Originaire du Var et ayant fait mes études à Nice, j’ai choisi de partir en Camargue afin de découvrir ce territoire si particulier, de par sa culture et ses traditions, que par sa richesse écologique. Ce service civique me permet d’avoir une expérience plus significative, de comprendre et d’exercer le métier de gestionnaire de milieux naturels, et par la même occasion de me perfectionner en ornithologie. Le prochain objectif ? Trouver un emploi dans lequel je pourrais m’épanouir et exercer le métier de gestionnaire pour mettre en œuvre tout ce que j’ai appris au cours de ce bénévolat.

Brève :

J’ai décidé de vous parler d’une des nombreuses missions que j’ai pu exercer au sein de la Réserve Naturelle des Marais du Vigueirat : le suivi STOC-CAPTURE des passereaux forestiers.
Il s’agit du Suivi Temporel des Oiseaux Communs par Capture.

Dans le contexte actuel de gestion de la biodiversité, il importe de connaître l’évolution des populations de la faune et de la flore sauvages. Les espèces à faibles effectifs sont souvent l’objet d’une attention particulière, car la disparition d’une espèce est une manifestation spectaculaire et irréversible de perte de la biodiversité. Ainsi donc, il a été décidé de réaliser ce suivi afin de connaitre l’état des populations de passereaux forestiers.

Quel est le protocole de suivi ?

Tout protocole de suivi d’abondance est basé sur la répétition, plusieurs années de suite et sur un même site, d’un protocole standardisé d’échantillonnage. Pour le STOC-Capture, l’échantillonnage se fait par capture-marquage-recapture des oiseaux nicheurs à l’aide de filets, au cours de plusieurs sessions de capture au printemps. Il est important, chaque année, de garder la fixité des emplacements et du nombre de filets, mais aussi le nombre, les dates et la durée des sessions de capture, aussi constant que possible d’une année à l’autre.

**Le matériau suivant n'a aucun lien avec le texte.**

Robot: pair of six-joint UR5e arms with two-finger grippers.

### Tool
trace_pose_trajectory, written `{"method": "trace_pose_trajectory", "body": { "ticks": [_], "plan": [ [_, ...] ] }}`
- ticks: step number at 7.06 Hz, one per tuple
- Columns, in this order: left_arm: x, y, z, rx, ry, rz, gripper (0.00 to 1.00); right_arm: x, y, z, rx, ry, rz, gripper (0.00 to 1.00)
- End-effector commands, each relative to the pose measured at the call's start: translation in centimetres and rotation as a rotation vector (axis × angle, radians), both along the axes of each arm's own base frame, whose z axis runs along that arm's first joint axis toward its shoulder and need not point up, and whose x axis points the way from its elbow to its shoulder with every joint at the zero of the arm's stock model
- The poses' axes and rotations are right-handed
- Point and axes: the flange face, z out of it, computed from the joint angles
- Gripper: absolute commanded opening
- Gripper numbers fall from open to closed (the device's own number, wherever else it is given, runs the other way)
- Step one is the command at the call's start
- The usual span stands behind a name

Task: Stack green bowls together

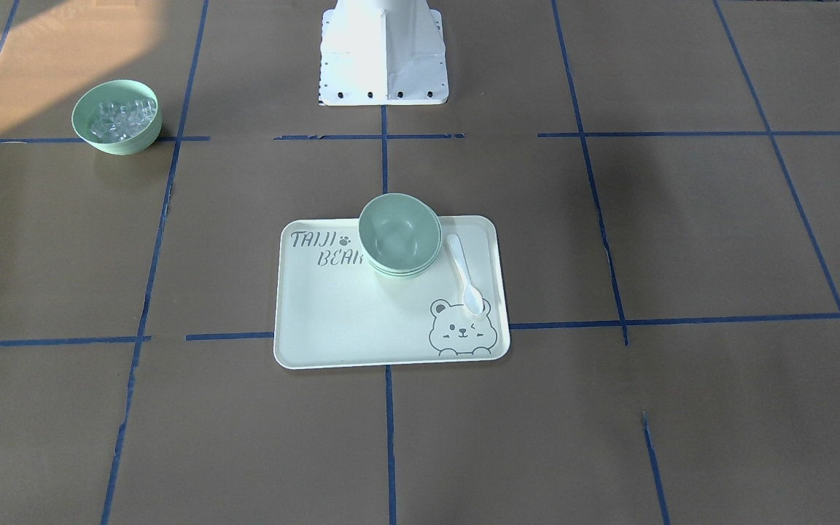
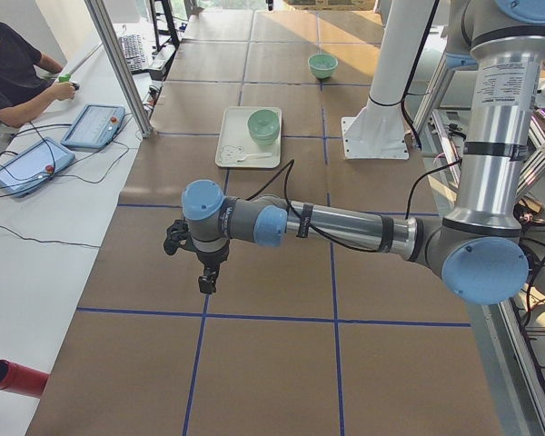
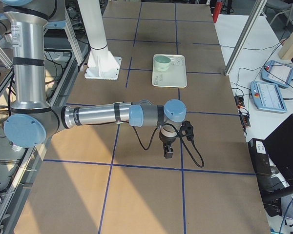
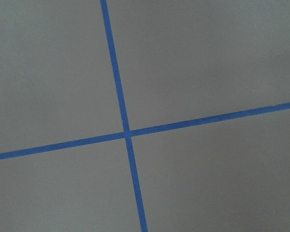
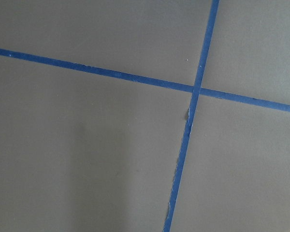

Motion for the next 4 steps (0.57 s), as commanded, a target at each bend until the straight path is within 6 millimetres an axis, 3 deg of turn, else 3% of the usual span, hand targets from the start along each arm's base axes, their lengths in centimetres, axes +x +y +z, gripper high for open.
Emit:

J’ai donc eu la chance de participer à ce protocole. J’ai tout d’abord installé les filets aux emplacements habituels. Ensuite, j’accompagnais les bagueurs, toute les 30 minutes, vérifier tous les filets afin de voir si des oiseaux avaient été pris dedans. Lorsqu’un oiseau était pris dans le filet, le bagueur démaillait l’oiseau délicatement, puis il réalisait différentes mesures : le poids, la taille des ailes, des pattes, l’âge, le sexe… J’avais pour mission de noter toutes ces mesures sur les feuilles qui seront ensuite envoyées au Centre de Recherches sur la Biologie des Populations d’Oiseaux afin de les ajouter à la base de données. Une fois tout cela réalisé, une petite bague avec un numéro de référence sera placée sur la patte de l’oiseau, puis il sera relâché.

J’ai été particulièrement marqué par un oiseau, qui est pour moi le plus magnifique de tous : le Martin-pêcheur d’Europe (Alcedo atthis).